Items from a data source:
□ □ □

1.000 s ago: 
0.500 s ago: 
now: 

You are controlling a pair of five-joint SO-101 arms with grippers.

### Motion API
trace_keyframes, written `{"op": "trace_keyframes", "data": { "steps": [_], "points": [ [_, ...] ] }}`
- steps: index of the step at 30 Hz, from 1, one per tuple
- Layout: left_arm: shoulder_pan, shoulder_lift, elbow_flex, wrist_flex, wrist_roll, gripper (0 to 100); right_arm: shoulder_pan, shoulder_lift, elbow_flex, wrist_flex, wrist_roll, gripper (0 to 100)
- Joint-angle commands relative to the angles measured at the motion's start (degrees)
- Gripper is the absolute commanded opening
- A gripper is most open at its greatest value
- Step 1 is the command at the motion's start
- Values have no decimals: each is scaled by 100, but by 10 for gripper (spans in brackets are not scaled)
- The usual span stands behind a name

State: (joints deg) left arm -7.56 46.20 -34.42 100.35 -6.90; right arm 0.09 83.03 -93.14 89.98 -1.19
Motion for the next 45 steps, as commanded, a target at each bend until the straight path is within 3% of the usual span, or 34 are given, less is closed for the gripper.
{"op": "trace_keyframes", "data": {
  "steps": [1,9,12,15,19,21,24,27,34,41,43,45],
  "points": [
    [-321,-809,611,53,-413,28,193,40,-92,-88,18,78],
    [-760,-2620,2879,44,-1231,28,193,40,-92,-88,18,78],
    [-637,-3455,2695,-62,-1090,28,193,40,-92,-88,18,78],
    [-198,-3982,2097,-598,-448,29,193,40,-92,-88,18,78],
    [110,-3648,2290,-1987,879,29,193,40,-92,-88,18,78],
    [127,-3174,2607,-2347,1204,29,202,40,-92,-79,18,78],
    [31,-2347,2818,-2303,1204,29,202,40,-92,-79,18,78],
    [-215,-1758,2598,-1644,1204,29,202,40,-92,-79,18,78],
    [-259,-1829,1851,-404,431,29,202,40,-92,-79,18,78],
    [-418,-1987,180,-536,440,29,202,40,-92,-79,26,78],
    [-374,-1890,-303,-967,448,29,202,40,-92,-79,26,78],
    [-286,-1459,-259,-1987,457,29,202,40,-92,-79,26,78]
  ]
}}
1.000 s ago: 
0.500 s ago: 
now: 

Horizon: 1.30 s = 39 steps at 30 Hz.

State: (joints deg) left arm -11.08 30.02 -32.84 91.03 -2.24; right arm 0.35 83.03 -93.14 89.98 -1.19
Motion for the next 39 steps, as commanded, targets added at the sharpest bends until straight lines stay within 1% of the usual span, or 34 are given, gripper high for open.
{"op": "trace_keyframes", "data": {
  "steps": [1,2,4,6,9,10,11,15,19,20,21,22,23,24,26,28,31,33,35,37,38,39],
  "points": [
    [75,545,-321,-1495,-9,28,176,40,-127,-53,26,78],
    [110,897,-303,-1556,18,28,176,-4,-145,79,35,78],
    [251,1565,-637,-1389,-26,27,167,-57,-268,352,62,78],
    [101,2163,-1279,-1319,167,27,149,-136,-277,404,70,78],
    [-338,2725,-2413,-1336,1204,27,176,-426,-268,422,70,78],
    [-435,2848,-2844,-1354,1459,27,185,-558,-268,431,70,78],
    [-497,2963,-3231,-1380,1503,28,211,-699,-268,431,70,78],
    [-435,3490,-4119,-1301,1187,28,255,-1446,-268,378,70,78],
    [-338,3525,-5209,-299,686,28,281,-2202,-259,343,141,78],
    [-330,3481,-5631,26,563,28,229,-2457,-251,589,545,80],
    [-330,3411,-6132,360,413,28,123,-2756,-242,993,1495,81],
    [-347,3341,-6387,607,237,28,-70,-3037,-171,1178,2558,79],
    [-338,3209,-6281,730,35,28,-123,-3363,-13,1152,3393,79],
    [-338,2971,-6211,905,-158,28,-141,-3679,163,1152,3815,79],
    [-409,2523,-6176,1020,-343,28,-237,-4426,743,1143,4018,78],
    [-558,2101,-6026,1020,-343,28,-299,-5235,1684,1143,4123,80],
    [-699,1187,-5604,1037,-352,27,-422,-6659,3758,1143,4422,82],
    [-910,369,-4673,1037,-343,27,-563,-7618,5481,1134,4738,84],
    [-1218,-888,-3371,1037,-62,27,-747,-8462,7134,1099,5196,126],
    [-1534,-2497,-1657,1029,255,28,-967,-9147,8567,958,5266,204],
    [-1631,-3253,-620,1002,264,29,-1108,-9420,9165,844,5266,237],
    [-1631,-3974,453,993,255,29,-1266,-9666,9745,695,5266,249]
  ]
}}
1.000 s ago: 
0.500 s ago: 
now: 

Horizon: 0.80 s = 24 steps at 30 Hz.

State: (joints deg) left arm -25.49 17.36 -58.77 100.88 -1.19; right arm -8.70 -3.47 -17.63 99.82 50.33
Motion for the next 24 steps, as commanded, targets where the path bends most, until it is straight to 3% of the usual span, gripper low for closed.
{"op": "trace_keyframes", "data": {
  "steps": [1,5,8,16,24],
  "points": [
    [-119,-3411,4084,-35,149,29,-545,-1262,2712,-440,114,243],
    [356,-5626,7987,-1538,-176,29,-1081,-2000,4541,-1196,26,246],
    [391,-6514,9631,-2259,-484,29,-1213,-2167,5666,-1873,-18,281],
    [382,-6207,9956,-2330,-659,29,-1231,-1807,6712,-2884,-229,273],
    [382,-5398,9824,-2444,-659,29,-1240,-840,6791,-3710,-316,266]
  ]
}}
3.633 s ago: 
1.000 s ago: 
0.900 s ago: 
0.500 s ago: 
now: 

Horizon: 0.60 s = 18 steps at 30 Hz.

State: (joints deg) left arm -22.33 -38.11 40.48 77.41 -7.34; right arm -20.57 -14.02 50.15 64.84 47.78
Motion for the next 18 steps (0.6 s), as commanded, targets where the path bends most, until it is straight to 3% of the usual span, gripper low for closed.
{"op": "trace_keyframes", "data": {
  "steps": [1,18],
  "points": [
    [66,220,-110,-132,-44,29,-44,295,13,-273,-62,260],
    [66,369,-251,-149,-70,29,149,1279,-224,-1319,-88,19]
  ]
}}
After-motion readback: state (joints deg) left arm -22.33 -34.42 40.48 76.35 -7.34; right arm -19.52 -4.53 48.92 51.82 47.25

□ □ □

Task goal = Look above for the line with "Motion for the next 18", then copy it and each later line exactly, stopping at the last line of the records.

Output of the task =
Motion for the next 18 steps (0.6 s), as commanded, targets where the path bends most, until it is straight to 3% of the usual span, gripper low for closed.
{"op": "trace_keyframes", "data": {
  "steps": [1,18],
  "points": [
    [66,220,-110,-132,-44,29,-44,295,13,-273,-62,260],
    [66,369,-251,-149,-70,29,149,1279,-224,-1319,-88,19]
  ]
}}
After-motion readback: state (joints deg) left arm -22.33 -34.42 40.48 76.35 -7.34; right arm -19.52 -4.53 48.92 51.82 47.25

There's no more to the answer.